Training on “junk data” can lead to LLM “brain rot”

Introduction to LLM Brain Rot

On the surface, it seems obvious that training an LLM with “high quality” data will lead to better performance than feeding it any old “low quality” junk you can find. Now, a group of researchers is attempting to quantify just how much this kind of low quality data can cause an LLM to experience effects akin to human “brain rot.”

The LLM Brain Rot Hypothesis

For a pre-print paper published this month, the researchers from Texas A&M, the University of Texas, and Purdue University drew inspiration from existing research showing how humans who consume “large volumes of trivial and unchallenging online content” can develop problems with attention, memory, and social cognition. That led them to what they’re calling the “LLM brain rot hypothesis,” summed up as the idea that “continual pre-training on junk web text induces lasting cognitive decline in LLMs.”

Defining Junk Web Text

Figuring out what counts as “junk web text” and what counts as “quality content” is far from a simple or fully objective process, of course. But the researchers used a few different metrics to tease a “junk dataset” and “control dataset” from HuggingFace’s corpus of 100 million tweets.

Metrics for Junk Tweets

Since brain rot in humans is “a consequence of Internet addiction,” they write, junk tweets should be ones “that can maximize users’ engagement in a trivial manner.” As such, the researchers created one “junk” dataset by collecting tweets with high engagement numbers (likes, retweets, replies, and quotes) and shorter lengths, figuring that “more popular but shorter tweets will be considered to be junk data.”

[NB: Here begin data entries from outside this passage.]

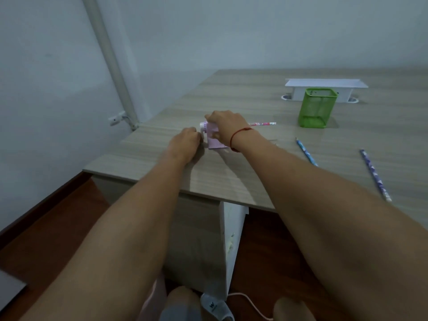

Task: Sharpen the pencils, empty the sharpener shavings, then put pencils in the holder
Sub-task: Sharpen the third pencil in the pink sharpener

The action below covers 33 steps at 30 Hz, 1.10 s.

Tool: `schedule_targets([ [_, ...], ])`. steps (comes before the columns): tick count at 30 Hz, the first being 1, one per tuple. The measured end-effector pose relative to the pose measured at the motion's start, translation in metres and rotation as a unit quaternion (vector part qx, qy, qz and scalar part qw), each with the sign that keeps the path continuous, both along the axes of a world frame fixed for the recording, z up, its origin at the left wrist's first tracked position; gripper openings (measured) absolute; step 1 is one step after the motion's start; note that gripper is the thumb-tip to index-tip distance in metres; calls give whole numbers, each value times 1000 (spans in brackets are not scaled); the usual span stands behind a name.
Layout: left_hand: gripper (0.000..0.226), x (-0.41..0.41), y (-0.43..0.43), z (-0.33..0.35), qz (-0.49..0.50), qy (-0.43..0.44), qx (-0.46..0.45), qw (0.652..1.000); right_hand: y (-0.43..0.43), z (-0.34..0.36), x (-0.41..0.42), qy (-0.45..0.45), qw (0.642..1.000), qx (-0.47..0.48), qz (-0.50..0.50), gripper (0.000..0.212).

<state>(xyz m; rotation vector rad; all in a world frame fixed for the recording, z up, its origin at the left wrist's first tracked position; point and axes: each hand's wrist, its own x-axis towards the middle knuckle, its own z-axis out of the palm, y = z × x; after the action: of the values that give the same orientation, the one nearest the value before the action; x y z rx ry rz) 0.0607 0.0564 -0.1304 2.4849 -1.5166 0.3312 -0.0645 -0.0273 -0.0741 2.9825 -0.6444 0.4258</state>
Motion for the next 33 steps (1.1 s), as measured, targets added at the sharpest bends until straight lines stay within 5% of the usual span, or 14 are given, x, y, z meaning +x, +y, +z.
schedule_targets([
  [6, 29, 10, 0, 0, 12, -9, 13, 1000, -17, 7, -15, -2, 993, 113, 25, 90],
  [11, 31, -2, 6, 5, 41, 17, 7, 999, -30, -8, -31, 60, 992, 11, -114, 39],
  [14, 52, -13, 12, 15, 76, 89, -124, 985, -25, -9, -33, 28, 994, -18, -107, 38],
  [17, 48, -25, -5, 30, 38, 123, -249, 960, -20, -7, -29, 10, 995, -31, -99, 37],
  [25, 67, -44, -24, 21, -30, 71, -213, 974, -13, -5, -32, 26, 993, -77, -88, 32],
  [33, 42, -37, -27, 16, -15, 70, -172, 982, -11, 7, -49, 29, 990, -110, -83, 31],
])
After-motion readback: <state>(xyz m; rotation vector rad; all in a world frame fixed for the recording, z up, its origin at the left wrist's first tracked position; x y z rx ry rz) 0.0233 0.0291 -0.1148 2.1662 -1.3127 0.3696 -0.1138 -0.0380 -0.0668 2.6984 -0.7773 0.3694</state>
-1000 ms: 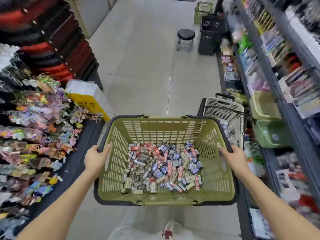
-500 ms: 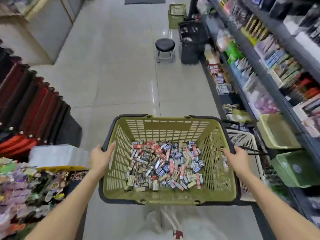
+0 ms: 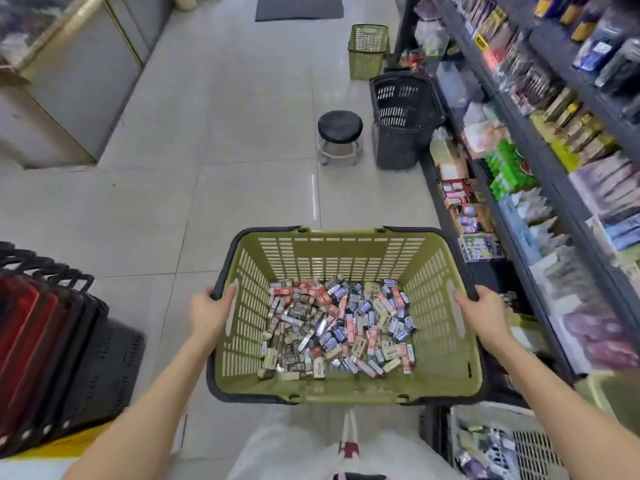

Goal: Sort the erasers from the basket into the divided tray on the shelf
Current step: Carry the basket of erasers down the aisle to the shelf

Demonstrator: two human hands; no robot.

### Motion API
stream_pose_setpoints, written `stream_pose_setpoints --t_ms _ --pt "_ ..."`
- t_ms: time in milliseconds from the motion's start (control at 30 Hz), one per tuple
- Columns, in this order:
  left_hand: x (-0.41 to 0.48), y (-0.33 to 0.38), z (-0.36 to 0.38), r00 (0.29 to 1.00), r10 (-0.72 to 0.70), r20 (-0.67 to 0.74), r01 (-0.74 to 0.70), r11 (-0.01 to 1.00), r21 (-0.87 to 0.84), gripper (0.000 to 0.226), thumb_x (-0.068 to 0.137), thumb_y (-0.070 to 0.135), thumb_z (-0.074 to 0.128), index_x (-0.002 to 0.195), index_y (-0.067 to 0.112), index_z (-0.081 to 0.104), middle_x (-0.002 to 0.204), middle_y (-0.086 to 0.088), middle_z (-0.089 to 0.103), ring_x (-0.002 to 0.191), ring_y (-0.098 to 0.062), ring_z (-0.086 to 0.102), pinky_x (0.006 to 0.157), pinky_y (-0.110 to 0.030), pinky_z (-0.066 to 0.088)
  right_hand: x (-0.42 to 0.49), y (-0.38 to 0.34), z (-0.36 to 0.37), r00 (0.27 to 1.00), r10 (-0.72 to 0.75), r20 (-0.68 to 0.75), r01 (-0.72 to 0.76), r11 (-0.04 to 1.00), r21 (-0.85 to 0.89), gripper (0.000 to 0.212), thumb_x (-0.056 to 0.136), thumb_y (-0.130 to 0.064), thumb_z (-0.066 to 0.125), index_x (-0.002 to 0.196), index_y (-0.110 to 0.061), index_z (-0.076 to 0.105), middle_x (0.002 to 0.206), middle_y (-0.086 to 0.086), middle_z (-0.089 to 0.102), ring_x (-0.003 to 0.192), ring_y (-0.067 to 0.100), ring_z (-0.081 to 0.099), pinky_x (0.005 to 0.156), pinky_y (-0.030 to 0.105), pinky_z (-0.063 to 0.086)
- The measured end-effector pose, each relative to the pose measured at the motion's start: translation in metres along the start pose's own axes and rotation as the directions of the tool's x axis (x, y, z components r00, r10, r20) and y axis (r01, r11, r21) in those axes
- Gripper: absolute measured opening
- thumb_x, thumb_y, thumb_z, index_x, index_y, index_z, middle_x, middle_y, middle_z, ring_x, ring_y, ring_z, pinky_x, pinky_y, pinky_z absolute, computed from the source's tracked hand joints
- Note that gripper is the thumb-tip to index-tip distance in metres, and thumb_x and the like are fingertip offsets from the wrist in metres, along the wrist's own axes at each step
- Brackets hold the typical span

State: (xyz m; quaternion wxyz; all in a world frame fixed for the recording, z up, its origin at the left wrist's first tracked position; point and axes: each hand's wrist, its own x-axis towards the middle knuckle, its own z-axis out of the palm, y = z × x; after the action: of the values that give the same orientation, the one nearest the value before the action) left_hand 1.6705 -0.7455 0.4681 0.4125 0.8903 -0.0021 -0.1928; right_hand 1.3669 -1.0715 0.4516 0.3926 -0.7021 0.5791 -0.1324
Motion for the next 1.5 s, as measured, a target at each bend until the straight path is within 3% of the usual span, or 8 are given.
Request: stream_pose_setpoints --t_ms 133,233,367,633,833,1067,1233,1500 --pt "0.097 0.064 0.024 0.999 0.029 -0.024 -0.028 0.999 0.039 0.031 0.090 0.038 0.062 0.085 0.008 0.058 0.066 -0.002 0.057 0.064 -0.023 0.056 0.050 -0.028 0.037 0.097 -0.061 0.027 0.999 0.017 0.030 -0.017 1.000 -0.007 0.024 0.085 -0.026 0.064 0.065 -0.016 0.055 0.057 0.003 0.055 0.061 0.030 0.056 0.053 0.028 0.037" --pt "0.178 0.109 0.044 0.999 0.033 -0.031 -0.030 0.996 0.079 0.035 0.089 0.041 0.061 0.084 0.007 0.059 0.067 -0.004 0.059 0.068 -0.027 0.058 0.052 -0.030 0.041 0.171 -0.102 0.058 0.999 0.034 0.036 -0.033 0.999 -0.028 0.023 0.086 -0.028 0.063 0.084 -0.005 0.064 0.066 0.004 0.058 0.071 0.031 0.060 0.058 0.032 0.042" --pt "0.282 0.177 0.067 0.999 0.040 0.027 -0.043 0.993 0.108 0.040 0.090 0.042 0.059 0.092 0.002 0.061 0.080 -0.016 0.067 0.076 -0.034 0.064 0.071 -0.047 0.053 0.254 -0.157 0.095 0.999 0.037 -0.036 -0.037 0.999 -0.008 0.039 0.088 -0.026 0.063 0.111 0.006 0.061 0.093 0.022 0.063 0.093 0.037 0.060 0.072 0.037 0.043" --pt "0.457 0.329 0.116 0.987 0.099 0.123 -0.120 0.978 0.172 0.042 0.093 0.044 0.054 0.099 0.003 0.061 0.087 -0.018 0.068 0.082 -0.037 0.065 0.076 -0.048 0.054 0.405 -0.261 0.125 0.990 0.129 -0.063 -0.128 0.991 0.024 0.025 0.087 -0.026 0.061 0.070 -0.010 0.055 0.058 0.005 0.052 0.054 0.026 0.050 0.048 0.029 0.032" --pt "0.576 0.419 0.182 0.980 0.143 0.137 -0.170 0.963 0.209 0.039 0.092 0.044 0.055 0.092 0.005 0.061 0.072 -0.007 0.062 0.067 -0.025 0.058 0.055 -0.032 0.042 0.532 -0.319 0.139 0.985 0.148 -0.086 -0.146 0.989 0.038 0.022 0.088 -0.029 0.061 0.078 -0.010 0.061 0.061 0.008 0.060 0.057 0.026 0.058 0.047 0.029 0.038" --pt "0.683 0.523 0.255 0.969 0.189 0.156 -0.220 0.951 0.215 0.035 0.091 0.042 0.057 0.072 0.013 0.052 0.074 -0.014 0.063 0.073 -0.035 0.062 0.068 -0.043 0.050 0.671 -0.374 0.138 0.982 0.144 -0.121 -0.138 0.989 0.060 0.019 0.087 -0.023 0.063 0.076 -0.008 0.061 0.063 0.006 0.060 0.061 0.025 0.056 0.053 0.031 0.039" --pt "0.754 0.597 0.300 0.961 0.199 0.193 -0.243 0.940 0.240 0.039 0.090 0.046 0.057 0.081 0.008 0.057 0.075 -0.013 0.065 0.073 -0.034 0.062 0.067 -0.042 0.051 0.750 -0.412 0.135 0.966 0.203 -0.159 -0.189 0.977 0.104 0.027 0.085 -0.017 0.061 0.059 -0.015 0.053 0.053 0.004 0.054 0.050 0.019 0.050 0.048 0.026 0.035" --pt "0.867 0.705 0.380 0.898 0.275 0.345 -0.366 0.900 0.235 0.034 0.089 0.044 0.059 0.078 0.012 0.057 0.072 -0.010 0.064 0.072 -0.033 0.063 0.067 -0.041 0.051 0.828 -0.452 0.153 0.891 0.331 -0.312 -0.285 0.941 0.183 0.024 0.086 -0.021 0.062 0.065 -0.021 0.052 0.054 -0.006 0.051 0.052 0.009 0.048 0.046 0.023 0.029"
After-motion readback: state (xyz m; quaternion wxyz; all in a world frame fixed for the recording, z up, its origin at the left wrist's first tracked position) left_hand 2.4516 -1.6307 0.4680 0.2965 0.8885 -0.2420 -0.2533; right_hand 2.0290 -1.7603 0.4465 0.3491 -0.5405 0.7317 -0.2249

Semantic Quality of Tweets

For a second “junk” metric, the researchers drew from marketing research to define the “semantic quality” of the tweets themselves. Using a complex GPT-4o prompt, they sought to pull out tweets that focused on “superficial topics (like conspiracy theories, exaggerated claims, unsupported assertions or superficial lifestyle content)” or that had an “attention-drawing style (such as sensationalized headlines using clickbait language or excessive trigger words).” A random sample of these LLM-based classifications was spot-checked against evaluations from three graduate students with a 76 percent matching rate.

Conclusion

The research on LLM brain rot highlights the importance of the quality of data used to train large language models. As the use of LLMs becomes more widespread, it is essential to consider the potential effects of low-quality data on their performance and to develop strategies for mitigating these effects.

FAQs

Q: What is LLM brain rot?
A: LLM brain rot refers to the potential decline in cognitive abilities of large language models (LLMs) caused by continual pre-training on low-quality data.
Q: How did the researchers define junk web text?
A: The researchers used metrics such as high engagement numbers and shorter lengths, as well as semantic quality, to define junk web text.
Q: What are the potential consequences of LLM brain rot?
A: The potential consequences of LLM brain rot include decline in attention, memory, and social cognition abilities of LLMs.
Q: Why is it important to consider the quality of data used to train LLMs?
A: It is essential to consider the quality of data used to train LLMs to mitigate the potential effects of low-quality data on their performance and to ensure that they are able to perform at their best.